*BRIEF*. Please find the lines in the entries below that contain the word "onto", and copy each one.

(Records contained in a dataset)
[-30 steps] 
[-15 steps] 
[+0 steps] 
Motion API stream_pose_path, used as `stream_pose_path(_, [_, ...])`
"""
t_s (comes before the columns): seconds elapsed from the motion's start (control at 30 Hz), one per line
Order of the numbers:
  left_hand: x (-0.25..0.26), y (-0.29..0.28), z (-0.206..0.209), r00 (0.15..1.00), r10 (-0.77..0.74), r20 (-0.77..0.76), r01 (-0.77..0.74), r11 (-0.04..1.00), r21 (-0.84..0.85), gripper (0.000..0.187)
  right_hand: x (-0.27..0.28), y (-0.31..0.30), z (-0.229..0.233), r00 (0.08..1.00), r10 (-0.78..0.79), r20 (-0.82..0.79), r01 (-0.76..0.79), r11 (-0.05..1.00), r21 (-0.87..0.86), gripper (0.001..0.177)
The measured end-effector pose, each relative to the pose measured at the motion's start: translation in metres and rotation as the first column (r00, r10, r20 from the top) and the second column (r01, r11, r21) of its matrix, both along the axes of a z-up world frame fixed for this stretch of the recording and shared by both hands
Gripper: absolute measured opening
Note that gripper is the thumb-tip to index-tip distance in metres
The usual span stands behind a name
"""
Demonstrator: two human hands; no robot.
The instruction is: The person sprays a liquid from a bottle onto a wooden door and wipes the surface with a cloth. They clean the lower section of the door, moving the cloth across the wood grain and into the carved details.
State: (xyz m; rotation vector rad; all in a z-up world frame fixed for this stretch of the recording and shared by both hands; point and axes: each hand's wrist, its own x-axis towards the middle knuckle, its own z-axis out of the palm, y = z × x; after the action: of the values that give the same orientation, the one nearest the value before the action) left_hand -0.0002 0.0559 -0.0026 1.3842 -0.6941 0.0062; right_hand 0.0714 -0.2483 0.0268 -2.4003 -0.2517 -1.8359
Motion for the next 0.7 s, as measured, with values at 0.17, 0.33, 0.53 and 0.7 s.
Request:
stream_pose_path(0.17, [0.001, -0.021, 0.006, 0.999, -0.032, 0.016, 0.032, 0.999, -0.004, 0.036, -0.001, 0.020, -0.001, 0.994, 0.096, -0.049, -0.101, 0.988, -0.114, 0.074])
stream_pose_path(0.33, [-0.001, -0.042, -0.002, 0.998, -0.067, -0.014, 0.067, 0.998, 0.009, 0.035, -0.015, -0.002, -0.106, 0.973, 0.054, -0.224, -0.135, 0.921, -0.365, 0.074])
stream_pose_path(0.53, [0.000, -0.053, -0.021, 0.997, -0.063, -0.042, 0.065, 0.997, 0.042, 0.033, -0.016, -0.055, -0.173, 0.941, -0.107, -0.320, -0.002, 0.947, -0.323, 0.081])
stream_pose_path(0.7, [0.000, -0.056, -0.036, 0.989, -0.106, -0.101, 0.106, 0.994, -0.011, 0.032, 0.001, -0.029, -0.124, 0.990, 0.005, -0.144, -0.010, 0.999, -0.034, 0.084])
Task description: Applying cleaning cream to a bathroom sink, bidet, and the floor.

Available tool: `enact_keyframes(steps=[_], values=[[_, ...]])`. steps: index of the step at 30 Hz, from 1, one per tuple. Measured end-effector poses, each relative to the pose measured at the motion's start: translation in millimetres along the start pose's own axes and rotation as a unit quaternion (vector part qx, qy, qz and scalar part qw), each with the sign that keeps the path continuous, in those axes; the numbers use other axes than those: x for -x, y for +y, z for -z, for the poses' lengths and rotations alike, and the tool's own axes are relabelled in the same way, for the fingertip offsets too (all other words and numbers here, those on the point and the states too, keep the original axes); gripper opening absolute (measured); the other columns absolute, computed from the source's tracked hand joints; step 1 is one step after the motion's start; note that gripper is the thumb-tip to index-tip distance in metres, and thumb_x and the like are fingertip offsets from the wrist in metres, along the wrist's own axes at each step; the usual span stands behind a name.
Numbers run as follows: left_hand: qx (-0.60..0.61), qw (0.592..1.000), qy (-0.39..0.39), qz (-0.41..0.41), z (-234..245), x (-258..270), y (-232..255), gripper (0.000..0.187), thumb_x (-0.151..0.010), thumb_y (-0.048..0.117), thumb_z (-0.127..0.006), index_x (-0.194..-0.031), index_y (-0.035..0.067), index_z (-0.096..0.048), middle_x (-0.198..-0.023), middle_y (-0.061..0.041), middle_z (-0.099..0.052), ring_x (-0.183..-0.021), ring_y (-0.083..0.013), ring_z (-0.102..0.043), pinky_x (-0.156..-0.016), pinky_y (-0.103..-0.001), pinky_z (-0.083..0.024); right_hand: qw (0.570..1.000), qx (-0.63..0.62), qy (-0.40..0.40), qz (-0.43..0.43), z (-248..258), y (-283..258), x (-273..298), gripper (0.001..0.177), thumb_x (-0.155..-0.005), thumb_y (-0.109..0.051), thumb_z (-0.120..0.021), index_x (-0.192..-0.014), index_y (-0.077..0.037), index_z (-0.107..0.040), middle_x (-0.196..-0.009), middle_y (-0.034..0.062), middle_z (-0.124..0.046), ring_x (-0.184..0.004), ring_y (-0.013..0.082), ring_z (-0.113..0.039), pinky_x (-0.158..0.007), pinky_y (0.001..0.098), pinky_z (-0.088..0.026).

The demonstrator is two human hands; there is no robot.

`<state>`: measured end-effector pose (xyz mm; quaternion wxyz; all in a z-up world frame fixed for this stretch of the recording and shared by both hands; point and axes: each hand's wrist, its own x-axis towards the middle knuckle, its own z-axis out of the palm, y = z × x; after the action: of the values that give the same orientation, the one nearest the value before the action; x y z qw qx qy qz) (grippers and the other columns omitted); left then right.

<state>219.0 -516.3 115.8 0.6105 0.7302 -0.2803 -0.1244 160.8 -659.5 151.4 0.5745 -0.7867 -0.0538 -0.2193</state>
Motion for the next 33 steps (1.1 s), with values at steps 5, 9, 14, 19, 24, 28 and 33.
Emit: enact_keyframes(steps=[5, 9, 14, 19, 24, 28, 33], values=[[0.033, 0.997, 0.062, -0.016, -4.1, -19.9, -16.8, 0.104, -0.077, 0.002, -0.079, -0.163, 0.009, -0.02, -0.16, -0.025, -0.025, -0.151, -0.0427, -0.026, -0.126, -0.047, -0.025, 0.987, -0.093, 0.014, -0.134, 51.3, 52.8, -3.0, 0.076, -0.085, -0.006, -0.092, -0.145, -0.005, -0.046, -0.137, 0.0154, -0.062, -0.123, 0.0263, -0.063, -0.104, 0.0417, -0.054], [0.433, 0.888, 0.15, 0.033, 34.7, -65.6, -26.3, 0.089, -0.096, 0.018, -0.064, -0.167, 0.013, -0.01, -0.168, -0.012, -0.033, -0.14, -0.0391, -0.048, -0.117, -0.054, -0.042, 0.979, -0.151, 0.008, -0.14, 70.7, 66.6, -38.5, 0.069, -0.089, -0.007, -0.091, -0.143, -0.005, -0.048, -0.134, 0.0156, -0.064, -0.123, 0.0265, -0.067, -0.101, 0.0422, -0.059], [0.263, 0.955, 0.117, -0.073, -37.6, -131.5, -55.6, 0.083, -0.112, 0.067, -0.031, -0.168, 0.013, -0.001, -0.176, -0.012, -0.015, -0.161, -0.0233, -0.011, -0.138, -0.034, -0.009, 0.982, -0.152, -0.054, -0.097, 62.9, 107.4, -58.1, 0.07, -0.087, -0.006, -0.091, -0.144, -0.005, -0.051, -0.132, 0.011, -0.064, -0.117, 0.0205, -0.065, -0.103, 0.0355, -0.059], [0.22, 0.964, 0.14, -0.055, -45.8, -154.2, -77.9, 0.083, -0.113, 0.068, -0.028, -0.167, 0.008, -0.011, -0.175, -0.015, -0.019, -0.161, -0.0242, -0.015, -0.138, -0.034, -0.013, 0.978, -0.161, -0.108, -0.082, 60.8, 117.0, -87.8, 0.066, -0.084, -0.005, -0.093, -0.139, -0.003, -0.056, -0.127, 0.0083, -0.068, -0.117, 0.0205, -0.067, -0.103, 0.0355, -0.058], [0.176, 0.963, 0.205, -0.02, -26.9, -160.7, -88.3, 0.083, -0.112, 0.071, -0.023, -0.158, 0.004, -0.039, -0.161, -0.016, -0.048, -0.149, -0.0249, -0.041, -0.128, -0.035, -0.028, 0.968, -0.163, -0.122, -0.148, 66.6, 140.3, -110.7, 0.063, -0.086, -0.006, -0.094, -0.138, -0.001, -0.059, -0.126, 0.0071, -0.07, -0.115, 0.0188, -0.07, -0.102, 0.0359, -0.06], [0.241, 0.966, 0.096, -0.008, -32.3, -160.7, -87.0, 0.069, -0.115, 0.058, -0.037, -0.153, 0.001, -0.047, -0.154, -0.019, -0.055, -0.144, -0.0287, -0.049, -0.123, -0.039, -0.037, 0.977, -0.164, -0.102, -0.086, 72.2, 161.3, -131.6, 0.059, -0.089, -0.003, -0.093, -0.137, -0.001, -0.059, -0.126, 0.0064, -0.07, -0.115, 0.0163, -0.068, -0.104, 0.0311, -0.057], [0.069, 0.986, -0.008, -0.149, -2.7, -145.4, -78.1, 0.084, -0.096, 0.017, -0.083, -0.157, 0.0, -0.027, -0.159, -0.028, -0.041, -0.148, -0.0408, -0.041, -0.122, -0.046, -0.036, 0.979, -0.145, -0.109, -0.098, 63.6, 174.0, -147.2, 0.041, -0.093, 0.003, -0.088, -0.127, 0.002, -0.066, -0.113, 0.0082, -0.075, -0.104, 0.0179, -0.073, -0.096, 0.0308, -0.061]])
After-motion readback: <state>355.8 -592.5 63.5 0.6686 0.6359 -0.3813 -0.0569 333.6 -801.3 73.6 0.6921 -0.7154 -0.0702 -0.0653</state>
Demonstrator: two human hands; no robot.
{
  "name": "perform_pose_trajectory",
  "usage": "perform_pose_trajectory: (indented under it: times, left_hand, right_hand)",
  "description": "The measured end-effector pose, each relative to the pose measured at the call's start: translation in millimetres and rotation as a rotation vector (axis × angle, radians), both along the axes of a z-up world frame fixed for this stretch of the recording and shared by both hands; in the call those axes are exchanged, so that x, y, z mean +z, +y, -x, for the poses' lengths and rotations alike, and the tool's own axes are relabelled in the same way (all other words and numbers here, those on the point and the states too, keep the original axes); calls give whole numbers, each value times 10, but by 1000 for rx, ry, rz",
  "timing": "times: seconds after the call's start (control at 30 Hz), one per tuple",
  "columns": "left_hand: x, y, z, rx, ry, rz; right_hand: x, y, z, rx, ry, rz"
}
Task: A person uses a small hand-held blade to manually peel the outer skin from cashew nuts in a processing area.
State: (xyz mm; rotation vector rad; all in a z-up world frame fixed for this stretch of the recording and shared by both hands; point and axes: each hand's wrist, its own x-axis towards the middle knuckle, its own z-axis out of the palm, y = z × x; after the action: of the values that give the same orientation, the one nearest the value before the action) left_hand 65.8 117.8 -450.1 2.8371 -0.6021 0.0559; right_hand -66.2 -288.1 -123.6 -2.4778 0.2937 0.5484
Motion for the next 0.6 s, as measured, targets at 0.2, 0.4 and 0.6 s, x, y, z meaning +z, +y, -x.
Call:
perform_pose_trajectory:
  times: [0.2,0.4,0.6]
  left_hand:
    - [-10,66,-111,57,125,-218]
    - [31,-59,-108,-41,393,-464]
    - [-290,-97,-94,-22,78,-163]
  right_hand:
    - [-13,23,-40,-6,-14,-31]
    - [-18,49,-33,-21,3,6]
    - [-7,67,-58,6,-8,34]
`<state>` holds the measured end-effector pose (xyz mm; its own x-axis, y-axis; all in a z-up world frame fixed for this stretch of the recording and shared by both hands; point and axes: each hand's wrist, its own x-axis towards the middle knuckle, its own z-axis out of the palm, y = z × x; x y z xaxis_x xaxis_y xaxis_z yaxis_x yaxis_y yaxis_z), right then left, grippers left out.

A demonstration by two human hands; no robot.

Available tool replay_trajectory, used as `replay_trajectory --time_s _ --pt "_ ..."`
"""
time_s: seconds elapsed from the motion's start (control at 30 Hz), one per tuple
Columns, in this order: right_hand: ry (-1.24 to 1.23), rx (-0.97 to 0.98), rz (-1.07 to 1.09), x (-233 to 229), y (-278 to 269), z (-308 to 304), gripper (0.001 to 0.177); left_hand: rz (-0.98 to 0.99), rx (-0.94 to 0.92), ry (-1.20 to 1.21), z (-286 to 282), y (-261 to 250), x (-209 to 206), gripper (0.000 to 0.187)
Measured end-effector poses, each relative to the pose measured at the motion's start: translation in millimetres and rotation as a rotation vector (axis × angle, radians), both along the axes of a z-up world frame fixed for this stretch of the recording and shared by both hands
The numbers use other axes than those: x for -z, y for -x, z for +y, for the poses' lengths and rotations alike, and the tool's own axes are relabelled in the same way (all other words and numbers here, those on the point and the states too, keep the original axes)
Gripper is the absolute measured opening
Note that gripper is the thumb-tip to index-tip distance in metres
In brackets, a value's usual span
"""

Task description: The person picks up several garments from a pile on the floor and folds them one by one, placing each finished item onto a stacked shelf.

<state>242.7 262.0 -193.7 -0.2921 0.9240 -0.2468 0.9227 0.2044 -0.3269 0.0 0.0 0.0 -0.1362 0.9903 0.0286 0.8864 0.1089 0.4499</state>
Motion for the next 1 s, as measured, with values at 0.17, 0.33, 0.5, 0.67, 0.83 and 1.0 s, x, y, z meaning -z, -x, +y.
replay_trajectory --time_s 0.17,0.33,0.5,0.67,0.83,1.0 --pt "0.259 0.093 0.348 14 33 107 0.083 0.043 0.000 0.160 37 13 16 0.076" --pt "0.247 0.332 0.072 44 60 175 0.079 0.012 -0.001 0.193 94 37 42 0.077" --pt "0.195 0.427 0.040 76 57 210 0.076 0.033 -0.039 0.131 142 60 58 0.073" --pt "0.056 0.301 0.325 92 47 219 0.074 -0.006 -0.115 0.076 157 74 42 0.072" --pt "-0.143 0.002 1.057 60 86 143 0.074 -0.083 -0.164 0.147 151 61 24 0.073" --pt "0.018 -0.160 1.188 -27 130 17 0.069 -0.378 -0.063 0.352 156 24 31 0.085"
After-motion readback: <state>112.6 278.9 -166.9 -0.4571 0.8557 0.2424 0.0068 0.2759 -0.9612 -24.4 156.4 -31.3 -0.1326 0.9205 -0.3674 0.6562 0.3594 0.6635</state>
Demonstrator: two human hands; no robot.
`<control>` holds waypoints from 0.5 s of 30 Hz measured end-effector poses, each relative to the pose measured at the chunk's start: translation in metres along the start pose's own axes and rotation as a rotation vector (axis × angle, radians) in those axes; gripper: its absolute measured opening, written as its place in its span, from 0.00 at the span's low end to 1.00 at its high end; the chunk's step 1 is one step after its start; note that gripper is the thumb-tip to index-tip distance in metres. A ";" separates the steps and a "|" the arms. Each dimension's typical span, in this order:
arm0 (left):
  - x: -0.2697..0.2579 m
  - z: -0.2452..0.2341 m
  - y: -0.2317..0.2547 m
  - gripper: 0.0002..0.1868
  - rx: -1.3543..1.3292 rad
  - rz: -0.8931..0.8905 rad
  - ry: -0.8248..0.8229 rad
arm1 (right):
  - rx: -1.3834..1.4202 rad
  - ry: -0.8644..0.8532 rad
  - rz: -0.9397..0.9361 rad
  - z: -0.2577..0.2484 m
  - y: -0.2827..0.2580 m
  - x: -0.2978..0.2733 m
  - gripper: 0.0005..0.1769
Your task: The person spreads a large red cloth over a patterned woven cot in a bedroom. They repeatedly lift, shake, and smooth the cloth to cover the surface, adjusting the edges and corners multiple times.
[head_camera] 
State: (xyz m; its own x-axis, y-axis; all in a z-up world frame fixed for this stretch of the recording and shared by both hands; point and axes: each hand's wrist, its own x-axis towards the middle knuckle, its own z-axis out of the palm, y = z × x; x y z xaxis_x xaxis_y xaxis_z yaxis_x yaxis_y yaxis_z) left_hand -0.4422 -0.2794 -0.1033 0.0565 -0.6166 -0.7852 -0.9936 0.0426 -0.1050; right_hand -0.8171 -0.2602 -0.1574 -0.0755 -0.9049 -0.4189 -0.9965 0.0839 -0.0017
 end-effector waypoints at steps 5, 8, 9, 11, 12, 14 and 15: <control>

*OUTPUT BELOW*.
The instruction is: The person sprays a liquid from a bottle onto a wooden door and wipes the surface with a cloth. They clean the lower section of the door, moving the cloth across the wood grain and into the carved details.
Task description: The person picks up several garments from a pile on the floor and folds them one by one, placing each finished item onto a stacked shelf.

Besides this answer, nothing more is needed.